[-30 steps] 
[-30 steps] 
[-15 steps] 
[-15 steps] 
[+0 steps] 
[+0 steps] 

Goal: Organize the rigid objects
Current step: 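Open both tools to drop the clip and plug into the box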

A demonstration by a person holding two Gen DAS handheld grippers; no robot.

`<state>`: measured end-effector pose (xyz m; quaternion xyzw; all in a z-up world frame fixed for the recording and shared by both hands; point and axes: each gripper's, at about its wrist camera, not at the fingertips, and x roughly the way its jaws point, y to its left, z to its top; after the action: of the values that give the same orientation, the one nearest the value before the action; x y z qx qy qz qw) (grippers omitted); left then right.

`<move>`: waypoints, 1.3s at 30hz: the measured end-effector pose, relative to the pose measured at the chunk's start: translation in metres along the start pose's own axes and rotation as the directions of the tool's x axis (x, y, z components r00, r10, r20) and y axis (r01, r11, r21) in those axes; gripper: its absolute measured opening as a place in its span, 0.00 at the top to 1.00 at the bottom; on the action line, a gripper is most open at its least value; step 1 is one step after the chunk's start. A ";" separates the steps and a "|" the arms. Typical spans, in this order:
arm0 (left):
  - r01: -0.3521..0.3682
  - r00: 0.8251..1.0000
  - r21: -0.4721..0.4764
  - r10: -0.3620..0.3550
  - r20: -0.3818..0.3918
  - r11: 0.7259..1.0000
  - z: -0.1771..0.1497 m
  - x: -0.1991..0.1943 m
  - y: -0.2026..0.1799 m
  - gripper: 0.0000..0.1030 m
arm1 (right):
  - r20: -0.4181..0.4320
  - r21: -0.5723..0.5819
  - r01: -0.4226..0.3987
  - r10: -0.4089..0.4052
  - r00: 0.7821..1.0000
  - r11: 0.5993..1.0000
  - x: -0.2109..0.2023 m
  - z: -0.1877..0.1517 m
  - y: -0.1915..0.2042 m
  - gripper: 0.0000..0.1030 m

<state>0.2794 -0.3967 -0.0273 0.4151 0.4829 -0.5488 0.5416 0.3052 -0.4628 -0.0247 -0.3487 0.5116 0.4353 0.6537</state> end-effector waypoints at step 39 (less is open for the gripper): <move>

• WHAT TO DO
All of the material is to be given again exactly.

• ANSWER TO THIS PROBLEM
[-30 steps] 
[-30 steps] 
[-15 steps] 
[-15 steps] 
[+0 steps] 
[+0 steps] 

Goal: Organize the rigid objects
Current step: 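Open both tools to drop the clip and plug into the box
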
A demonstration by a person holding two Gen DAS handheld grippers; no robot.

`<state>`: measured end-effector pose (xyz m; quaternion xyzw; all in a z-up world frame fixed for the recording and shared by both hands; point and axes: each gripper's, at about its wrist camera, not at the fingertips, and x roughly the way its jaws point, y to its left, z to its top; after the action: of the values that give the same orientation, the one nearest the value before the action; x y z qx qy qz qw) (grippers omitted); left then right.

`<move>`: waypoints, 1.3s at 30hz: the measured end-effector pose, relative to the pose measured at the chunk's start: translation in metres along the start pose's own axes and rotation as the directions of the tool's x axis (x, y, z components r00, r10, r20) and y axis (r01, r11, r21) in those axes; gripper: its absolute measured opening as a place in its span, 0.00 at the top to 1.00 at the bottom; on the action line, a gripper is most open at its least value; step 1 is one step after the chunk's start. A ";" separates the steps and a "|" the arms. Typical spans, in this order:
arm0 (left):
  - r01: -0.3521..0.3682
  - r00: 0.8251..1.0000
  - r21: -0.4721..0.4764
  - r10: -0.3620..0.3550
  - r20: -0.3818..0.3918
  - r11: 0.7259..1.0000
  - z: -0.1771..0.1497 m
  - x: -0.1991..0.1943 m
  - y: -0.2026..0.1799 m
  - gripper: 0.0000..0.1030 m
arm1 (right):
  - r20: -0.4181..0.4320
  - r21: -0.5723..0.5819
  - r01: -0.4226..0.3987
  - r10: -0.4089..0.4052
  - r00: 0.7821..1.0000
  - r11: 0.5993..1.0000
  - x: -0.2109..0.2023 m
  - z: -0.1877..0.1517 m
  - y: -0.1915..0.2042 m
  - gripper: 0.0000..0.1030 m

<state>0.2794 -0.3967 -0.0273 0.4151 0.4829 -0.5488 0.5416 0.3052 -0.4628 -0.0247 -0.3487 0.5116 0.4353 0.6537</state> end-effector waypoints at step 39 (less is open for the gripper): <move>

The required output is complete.